▸ Your assignment: As soon as the line containing "item at (183, 285): (0.44, 0.17, 0.16);" appears in the material below, start returning lines exactly, and end with the line containing "call button at".

▸ Dataset:
= Beginning of Section =

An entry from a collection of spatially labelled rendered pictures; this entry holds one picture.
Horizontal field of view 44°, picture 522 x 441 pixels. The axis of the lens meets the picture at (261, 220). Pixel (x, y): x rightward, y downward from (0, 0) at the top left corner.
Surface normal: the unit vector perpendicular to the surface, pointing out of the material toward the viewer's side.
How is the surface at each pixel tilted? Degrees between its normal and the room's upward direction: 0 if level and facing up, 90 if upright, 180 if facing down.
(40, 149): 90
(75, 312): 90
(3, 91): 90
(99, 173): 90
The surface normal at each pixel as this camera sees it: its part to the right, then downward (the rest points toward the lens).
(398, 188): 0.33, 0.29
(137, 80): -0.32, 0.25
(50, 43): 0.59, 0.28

= End of Section =
= Beginning of Section =

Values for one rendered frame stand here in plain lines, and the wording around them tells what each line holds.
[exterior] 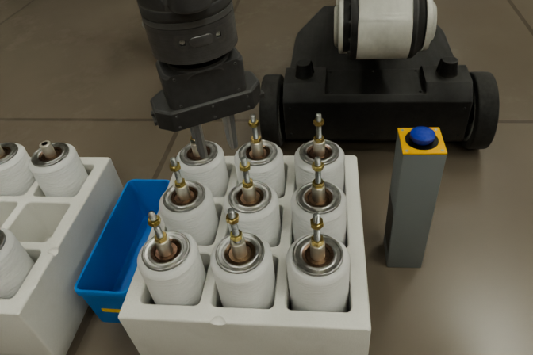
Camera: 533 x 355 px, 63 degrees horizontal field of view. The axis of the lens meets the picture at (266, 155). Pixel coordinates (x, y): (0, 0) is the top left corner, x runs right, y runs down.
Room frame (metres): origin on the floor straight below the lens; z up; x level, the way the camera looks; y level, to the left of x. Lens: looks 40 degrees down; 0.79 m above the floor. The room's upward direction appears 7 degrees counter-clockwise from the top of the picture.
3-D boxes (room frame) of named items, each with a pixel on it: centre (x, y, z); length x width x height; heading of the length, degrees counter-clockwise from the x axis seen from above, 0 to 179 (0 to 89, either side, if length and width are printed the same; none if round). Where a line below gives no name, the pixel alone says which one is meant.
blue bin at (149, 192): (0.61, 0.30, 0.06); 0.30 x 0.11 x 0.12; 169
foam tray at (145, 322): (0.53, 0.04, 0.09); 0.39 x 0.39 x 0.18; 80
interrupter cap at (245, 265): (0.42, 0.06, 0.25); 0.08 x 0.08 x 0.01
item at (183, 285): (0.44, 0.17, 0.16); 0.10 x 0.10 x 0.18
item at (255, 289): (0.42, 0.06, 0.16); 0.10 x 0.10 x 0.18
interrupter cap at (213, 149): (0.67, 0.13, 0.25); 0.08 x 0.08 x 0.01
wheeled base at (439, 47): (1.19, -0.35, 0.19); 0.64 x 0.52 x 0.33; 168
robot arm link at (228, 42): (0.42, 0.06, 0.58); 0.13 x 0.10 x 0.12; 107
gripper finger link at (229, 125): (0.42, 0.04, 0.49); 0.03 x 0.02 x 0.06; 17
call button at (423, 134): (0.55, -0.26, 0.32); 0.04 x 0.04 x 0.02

= End of Section =
= Beginning of Section =

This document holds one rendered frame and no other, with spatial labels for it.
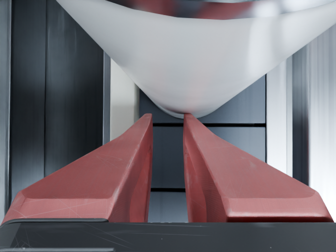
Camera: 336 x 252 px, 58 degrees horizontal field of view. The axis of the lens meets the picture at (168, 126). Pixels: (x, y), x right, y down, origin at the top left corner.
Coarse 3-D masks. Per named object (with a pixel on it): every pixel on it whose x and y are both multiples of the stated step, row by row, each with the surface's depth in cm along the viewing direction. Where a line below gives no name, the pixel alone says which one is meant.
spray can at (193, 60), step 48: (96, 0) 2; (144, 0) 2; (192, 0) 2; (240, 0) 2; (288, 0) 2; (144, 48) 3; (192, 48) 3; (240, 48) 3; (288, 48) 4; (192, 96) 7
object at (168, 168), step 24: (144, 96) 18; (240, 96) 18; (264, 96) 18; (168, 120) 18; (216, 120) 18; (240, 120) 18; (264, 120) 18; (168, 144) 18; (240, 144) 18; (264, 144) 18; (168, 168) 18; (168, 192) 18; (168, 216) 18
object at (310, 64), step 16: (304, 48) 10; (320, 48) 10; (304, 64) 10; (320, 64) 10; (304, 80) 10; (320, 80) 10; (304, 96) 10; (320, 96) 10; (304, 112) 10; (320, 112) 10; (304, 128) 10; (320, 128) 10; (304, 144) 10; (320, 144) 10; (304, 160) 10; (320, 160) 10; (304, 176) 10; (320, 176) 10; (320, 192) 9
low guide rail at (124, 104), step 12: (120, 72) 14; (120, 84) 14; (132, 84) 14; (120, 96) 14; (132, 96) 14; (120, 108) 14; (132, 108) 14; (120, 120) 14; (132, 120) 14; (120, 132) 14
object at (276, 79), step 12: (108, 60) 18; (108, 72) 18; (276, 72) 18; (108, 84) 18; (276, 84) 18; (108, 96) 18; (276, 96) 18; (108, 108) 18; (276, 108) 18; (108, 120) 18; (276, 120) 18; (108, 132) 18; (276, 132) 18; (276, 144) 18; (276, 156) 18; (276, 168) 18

= End of Section =

▸ Solution below:
item at (183, 285): (0.44, 0.17, 0.16); 0.10 x 0.10 x 0.18
item at (255, 289): (0.42, 0.06, 0.16); 0.10 x 0.10 x 0.18
interrupter cap at (213, 149): (0.67, 0.13, 0.25); 0.08 x 0.08 x 0.01
wheeled base at (439, 47): (1.19, -0.35, 0.19); 0.64 x 0.52 x 0.33; 168
robot arm link at (228, 42): (0.42, 0.06, 0.58); 0.13 x 0.10 x 0.12; 107
gripper finger link at (229, 125): (0.42, 0.04, 0.49); 0.03 x 0.02 x 0.06; 17
call button at (423, 134): (0.55, -0.26, 0.32); 0.04 x 0.04 x 0.02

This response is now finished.